5

6.8K 942 105
                                    

Namjoon pulang setengah jam sebelum jam kerja Jimin berakhir. Ia berteriak dan menendang kursi begitu melihat kakiku yang membiru. Begitu kata Hoseok yang mengompresnya agar tidak menjadi ungu dan makin lebam.

Bisa ku bayangkan Jimin akan menunduk tanpa mau mengangkat kepalanya. Suaranya yang berat dan penuh candaan hilang entah kemana. Sementara aku hanya duduk di tepi ranjang tanpa tahu apa-apa.

Namjoon merepet tentang kakiku lagi dan lagi. Ia bahkan mengancam Jimin melaporkannya karena hendak mencelakai seseorang yang cacat.

"Namjoon-ah, sudahlah." Ku dengar Namjoon mendengus kasar. Belum pernah aku mendengarnya semarah ini sejak kebutaan. Namjoon selalu berbicara halus dan lembut padaku.

"Apanya yang sudahlah hyung? Kakimu terluka parah. Asisten mu hanya luka ringan di pipi. Apa kerjaannya? Bagaimana jika kakimu patah tulang? Jadi mulai sabtu depan tidak usah datang lagi. Aku akan mengurus pesangon mu."

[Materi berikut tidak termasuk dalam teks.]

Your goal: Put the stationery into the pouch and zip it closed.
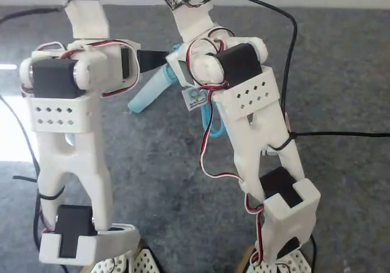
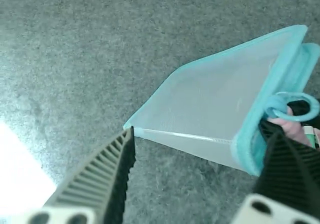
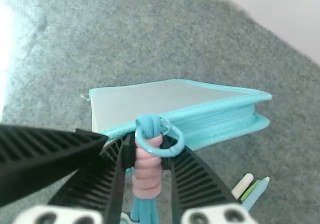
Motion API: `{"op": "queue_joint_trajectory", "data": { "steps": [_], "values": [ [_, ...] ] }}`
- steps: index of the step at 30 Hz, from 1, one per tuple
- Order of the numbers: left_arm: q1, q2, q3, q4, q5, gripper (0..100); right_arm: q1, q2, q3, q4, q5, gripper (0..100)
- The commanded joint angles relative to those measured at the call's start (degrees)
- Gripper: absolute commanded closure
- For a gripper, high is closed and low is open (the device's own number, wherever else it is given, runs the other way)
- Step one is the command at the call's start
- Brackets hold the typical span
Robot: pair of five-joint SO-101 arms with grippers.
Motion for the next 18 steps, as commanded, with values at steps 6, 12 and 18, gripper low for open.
{"op": "queue_joint_trajectory", "data": {
  "steps": [6, 12, 18],
  "values": [
    [-1.49, -10.73, 5.32, 2.02, -0.18, 61, 3.65, -0.48, -2.81, -3.74, -2.90, 99.2],
    [-1.41, -12.40, 7.69, 0.18, -0.09, 61, 2.51, -0.48, -2.73, -3.47, -3.08, 99.2],
    [1.23, -12.31, 8.22, -1.58, 0.18, 61, -0.40, -0.48, -2.81, -3.03, -4.04, 99.2]
  ]
}}
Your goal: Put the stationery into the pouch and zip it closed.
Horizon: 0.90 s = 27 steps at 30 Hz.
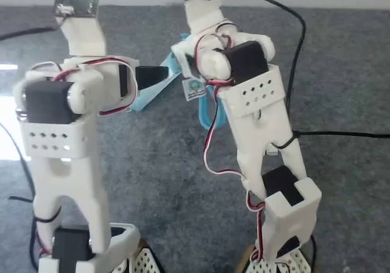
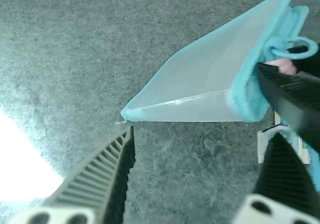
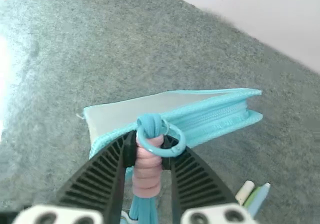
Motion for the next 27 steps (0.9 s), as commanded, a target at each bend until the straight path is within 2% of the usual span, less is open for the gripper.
{"op": "queue_joint_trajectory", "data": {
  "steps": [1, 10, 22, 27],
  "values": [
    [1.23, -2.46, 0.66, -2.73, 0.88, 61, -1.45, -0.57, -2.64, -0.66, -1.05, 99.2],
    [1.32, -2.46, 10.59, -13.19, 3.87, 61, -1.71, -1.10, -2.90, 1.10, -1.23, 99.1],
    [3.60, -2.46, 12.79, -14.15, 6.51, 62, -3.30, -1.19, -2.99, 2.33, -1.41, 99.1],
    [5.36, 0.09, 16.75, -18.11, 6.77, 66, -3.30, -1.19, -7.38, 7.43, -1.85, 99.1]
  ]
}}
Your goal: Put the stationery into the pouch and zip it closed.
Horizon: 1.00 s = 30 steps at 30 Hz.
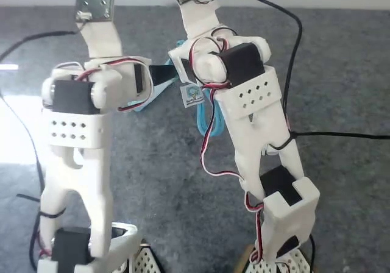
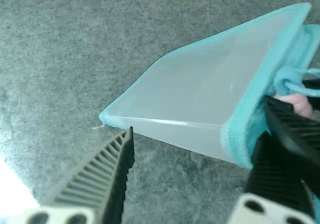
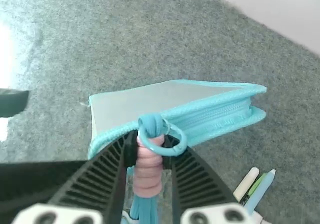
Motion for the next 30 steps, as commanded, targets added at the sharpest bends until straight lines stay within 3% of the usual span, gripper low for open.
{"op": "queue_joint_trajectory", "data": {
  "steps": [1, 7, 16, 21, 25, 30],
  "values": [
    [1.67, 1.41, 0.75, -4.31, 1.41, 66, -2.07, -1.19, -6.15, 3.56, -0.70, 99.1],
    [1.05, 3.25, 0.92, -4.92, 2.11, 67, -2.07, -1.01, -7.65, 5.76, 0.35, 99.1],
    [-2.81, 6.95, 0.75, -5.54, 1.05, 81, -2.07, -0.57, -7.47, 6.64, 0.70, 99.1],
    [-5.71, 6.51, 0.92, -8.00, -3.08, 89, -1.98, -0.57, -5.71, 6.90, 2.20, 99.1],
    [-6.59, 6.86, 0.92, -7.91, -3.69, 99, -1.98, -0.57, -3.52, 6.37, 3.25, 99.1],
    [-8.44, 6.51, 0.57, -8.00, -7.12, 99, 0.75, -0.48, -1.41, 5.93, 3.87, 99.1]
  ]
}}
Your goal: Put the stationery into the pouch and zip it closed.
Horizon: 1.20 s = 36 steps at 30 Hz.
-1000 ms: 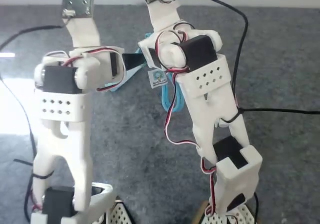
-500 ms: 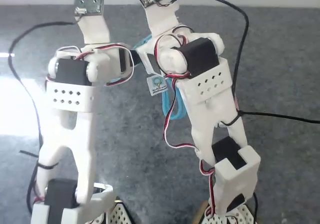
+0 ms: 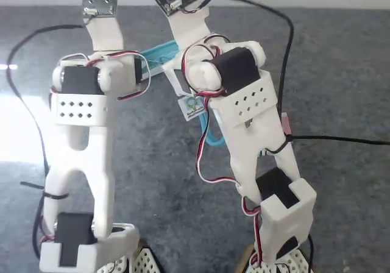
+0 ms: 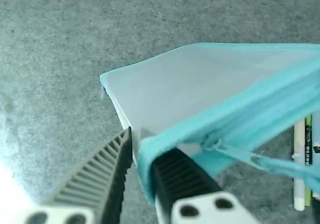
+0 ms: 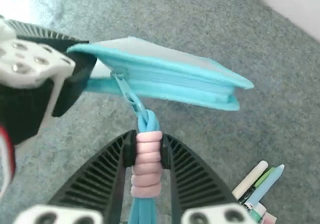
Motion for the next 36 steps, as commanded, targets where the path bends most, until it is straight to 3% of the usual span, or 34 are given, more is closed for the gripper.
{"op": "queue_joint_trajectory", "data": {
  "steps": [1, 7, 14, 24, 28, 30, 36],
  "values": [
    [-3.34, -0.35, -0.75, -1.05, -2.90, 99, 3.91, -0.57, 0.44, -0.40, 1.05, 99.1],
    [-7.21, 0.18, -2.51, -0.88, -5.36, 99, 13.49, -0.57, 1.23, -2.07, 2.64, 99.1],
    [-7.47, 0.26, -2.86, -0.70, -5.36, 99, 18.86, -0.57, 1.23, -1.89, 5.19, 99.1],
    [-5.36, 0.26, -0.31, -1.14, -3.34, 99, 19.38, -0.57, 1.23, -0.48, 8.18, 99.0],
    [-5.27, 0.26, -0.40, -1.41, -1.23, 99, 17.01, -1.01, 1.23, 2.07, 12.84, 98.3],
    [-5.45, 0.26, -0.40, -3.25, 0.26, 99, 15.60, -1.19, 1.23, 2.59, 13.10, 93.6],
    [-5.54, 0.35, -0.31, -4.04, 2.90, 99, 12.62, -2.77, 1.23, 2.95, 11.69, 66.3]
  ]
}}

Jimin tidak mengiba seperti Jungkook.

"Sudahlah jangan marah lagi. Dan jangan pecat Jimin."

"Tidak bisa hyung. Yang ia lakukan terlalu fatal."

Aku meraba ke depan mencari tubuh Namjoon untuk ku gapai. Ternyata aku mendapatkan tangannya. "Namjoon-ah, terima kasih karena khawatir padaku. Tapi aku tidak mau ganti asisten. Aku cukup menyukai Jimin dan tak mau merepotkan mu lagi."

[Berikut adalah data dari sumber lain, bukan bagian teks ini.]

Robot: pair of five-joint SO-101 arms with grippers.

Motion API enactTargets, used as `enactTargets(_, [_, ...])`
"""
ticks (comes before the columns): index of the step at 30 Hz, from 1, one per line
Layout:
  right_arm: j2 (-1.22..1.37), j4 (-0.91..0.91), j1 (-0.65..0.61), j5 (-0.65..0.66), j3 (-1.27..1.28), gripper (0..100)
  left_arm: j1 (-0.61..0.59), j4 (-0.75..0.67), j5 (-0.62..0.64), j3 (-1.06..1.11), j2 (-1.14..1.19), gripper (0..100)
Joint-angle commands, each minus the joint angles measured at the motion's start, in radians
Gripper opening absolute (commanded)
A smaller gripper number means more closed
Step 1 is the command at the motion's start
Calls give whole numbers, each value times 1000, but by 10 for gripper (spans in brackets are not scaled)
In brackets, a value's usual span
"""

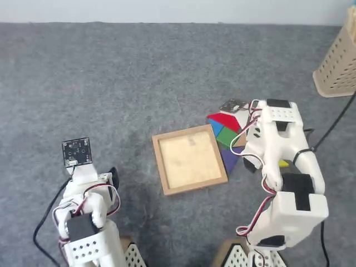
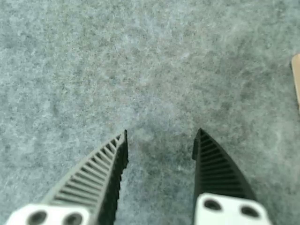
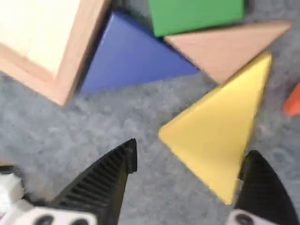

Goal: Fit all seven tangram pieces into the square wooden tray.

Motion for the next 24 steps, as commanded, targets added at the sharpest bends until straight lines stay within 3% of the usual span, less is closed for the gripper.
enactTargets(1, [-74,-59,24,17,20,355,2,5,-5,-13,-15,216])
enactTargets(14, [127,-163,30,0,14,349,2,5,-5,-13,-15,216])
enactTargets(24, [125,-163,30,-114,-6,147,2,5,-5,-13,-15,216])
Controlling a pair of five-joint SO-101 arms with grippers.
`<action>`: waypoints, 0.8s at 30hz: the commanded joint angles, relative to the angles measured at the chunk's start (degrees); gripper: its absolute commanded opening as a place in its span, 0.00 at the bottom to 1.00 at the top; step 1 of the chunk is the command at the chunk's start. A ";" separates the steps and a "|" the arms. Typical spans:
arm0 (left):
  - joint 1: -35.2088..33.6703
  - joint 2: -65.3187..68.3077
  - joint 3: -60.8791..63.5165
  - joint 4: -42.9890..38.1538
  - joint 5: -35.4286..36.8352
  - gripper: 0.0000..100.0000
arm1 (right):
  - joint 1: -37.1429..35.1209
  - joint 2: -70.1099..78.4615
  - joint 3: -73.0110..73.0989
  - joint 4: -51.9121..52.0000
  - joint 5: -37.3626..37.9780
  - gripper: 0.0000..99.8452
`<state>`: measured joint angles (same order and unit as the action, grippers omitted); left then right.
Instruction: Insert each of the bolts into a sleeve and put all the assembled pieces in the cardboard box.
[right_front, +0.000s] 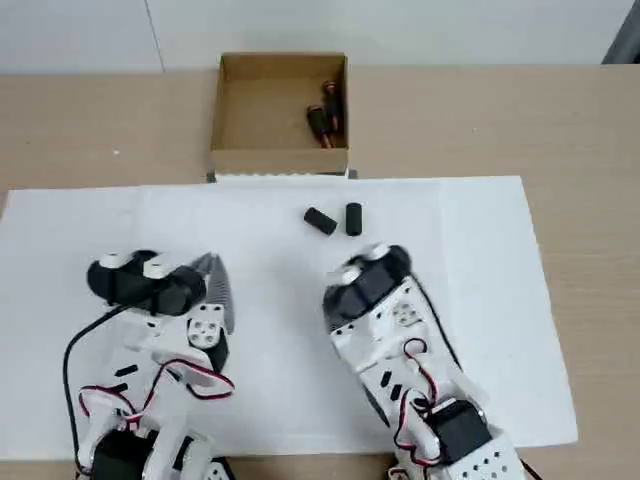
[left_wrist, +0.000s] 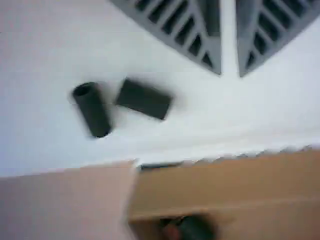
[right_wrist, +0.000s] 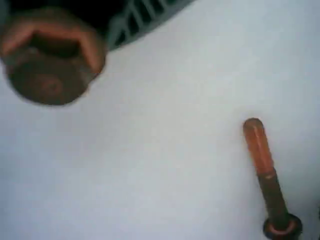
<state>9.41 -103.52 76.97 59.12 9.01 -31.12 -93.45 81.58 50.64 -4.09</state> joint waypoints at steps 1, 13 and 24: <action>-3.78 -0.53 4.09 0.18 -3.60 0.01 | 2.95 -0.31 -5.71 3.56 -6.51 0.00; -5.19 -0.53 14.02 -0.09 -5.98 0.01 | 4.70 15.78 -20.04 6.46 -7.03 0.00; -5.19 -0.62 16.92 -0.18 -5.98 0.01 | 4.88 51.03 -48.26 -0.66 -6.59 0.00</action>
<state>4.66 -103.52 94.11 59.21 3.38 -26.90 -49.67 42.81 53.54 -10.59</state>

Aku mendengar helaan nafas panjang dari Namjoon. Jika ia sudah seperti itu, tandanya ia sudah akan menuruti ku.

"Baiklah, aku beri satu kesempatan lagi. Dan kamu, angkat Yoongi ke mobil. Kami akan ke rumah sakit."

Ada rasa senang di hatiku mendengar perintah Namjoon. Biasanya Hoseok yang akan menggendongku ke dalam mobil.

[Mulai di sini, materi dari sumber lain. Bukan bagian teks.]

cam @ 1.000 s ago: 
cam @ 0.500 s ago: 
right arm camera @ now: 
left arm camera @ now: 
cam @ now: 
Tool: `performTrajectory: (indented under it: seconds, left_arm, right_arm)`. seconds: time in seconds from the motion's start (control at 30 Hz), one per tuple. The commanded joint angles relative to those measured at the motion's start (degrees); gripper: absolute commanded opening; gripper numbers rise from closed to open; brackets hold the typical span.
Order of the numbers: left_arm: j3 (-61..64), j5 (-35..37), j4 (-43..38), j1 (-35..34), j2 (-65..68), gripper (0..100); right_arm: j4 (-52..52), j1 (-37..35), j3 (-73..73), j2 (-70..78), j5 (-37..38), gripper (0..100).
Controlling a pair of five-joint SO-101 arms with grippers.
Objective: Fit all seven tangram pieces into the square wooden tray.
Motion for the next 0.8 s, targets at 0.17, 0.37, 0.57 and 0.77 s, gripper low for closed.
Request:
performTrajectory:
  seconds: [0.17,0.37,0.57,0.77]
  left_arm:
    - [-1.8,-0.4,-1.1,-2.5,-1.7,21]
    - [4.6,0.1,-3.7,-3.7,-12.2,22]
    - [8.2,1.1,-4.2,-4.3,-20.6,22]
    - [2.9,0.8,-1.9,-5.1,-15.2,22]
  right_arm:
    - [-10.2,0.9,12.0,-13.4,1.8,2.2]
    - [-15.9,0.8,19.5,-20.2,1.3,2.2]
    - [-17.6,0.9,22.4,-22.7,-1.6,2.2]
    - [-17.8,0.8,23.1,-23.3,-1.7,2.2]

Aku menunggu dengan dada berdebar saat tangan Jimin menyalip diantara leher dan perpotongan kaki ku. Dengan cepat aku mengalungkan tanganku ke lehernya. Lagi-lagi yang ku cium adalah aroma khas tubuhnya.

"Ayo tunggu apa lagi." Semprot Namjoon saat kami tak bergerak.

Ku dengan Jimin mengendus. "Dia darah tinggi ya?" bisiknya pelan.

Aku tersenyum kecil karenanya.

.

.

.

.

.

Aku duduk di pinggir ranjang Yoongi. Jam kerjaku sudah habis tetapi Namjoon belum pulang.

"Yoongi."

"Hmm..."

Tanganku terangkat di depan wajahnya. Hampir mengenai pipinya namun segera ku hentikan. Bayangan diriku tengah memeluknya membuatku gila akhir-akhir ini. Dan setelahnya, aku akan segera merasa bersalah.

"Tidak jadi."

Yoongi menoleh padaku perlahan "Kamu aneh."

Aku tidak menjawab. Aku sudah berjanji akan mengurangi ejekan ku. Sambil mengawasinya yang terlarut dalam lamunan. Bertanya-tanya, apakah yang tengah ia pikirkan?

"Jam kerjaku sudah habis."

Aku berdiam diri. Baru kali ini berat rasanya meninggalkan Yoongi. "Kamu boleh pulang, Jim." Aku tersenyum sedikit. "Akan aku tunggu sampai adikmu pulang."

Dan Yoongi tersenyum. Entah senyum itu untuk apa aku juga tidak paham, tapi aku menyukainya. Menyukai senyum gusinya.

Aku hanya ingin menghabiskan waktu lebih lama lagi bersama Yoongi. Walaupun hanya berdiam diri dan menatap wajahnya yang menatap kosong ke depan.